As soon as I found out Rosa Mundi would grow in New England, I planted it. The first bush didn't thrive (oh, the heartbreak!). But its successor is the ever-expansive, outrageously productive, dearly beloved monster whose current crop of blooms illustrates today's post.

Rosa Mundi has an even greater claim to fame in this household: it's featured on the cover art for the first edition of one of my novels. Life imitated art when my heroine's favourite rose became mine--or maybe it was a little bit vice versa. Anyway, I made sure to supply my cover artist with photographs from my garden. He kindly and approprately painted in several of my choices.

The framed painting hangs in my house. I purchased the original--how could I not, it was my own garden preserved on canvas!

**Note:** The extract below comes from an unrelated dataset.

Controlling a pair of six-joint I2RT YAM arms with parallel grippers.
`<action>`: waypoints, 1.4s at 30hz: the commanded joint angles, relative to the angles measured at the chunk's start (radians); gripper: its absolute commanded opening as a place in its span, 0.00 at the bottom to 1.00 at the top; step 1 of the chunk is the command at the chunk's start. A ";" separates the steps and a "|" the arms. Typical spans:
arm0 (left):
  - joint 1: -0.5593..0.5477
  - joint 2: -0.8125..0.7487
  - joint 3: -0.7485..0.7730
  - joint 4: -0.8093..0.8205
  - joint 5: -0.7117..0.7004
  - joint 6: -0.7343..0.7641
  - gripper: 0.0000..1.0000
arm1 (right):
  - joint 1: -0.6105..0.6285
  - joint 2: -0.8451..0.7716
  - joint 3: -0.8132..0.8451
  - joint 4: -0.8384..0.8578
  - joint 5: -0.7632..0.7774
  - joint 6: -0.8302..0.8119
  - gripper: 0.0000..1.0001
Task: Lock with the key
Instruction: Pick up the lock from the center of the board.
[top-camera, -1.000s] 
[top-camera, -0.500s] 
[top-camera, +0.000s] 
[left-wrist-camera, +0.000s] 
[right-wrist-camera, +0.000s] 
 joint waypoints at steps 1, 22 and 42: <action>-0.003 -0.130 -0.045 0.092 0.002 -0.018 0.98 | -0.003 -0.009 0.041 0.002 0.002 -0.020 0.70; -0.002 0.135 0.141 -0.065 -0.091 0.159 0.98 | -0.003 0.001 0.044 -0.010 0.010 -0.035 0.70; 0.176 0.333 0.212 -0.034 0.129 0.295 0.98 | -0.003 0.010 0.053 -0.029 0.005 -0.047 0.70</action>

The colour reproduction isn't terribly good--today my blinds are drawn over the windows to keep out the scorching sun and if I'd used my flash it would've glared off the paint. But you get the idea.

And don't listen to the gossip about how in rose season the Chap dons a puffy shirt and I put on a pink satin ballgown and we re-enact this scene. (We prefer to wear t-shirts and shorts.)

Here's the painted version of Rosa Mundi close-up. And beside it, another future Rose of the Day.

And here, again, is an actual blossom, photographed this morning. If you compare the painted image to the one below, they're nearly identical!

I only wish you could smell it, too!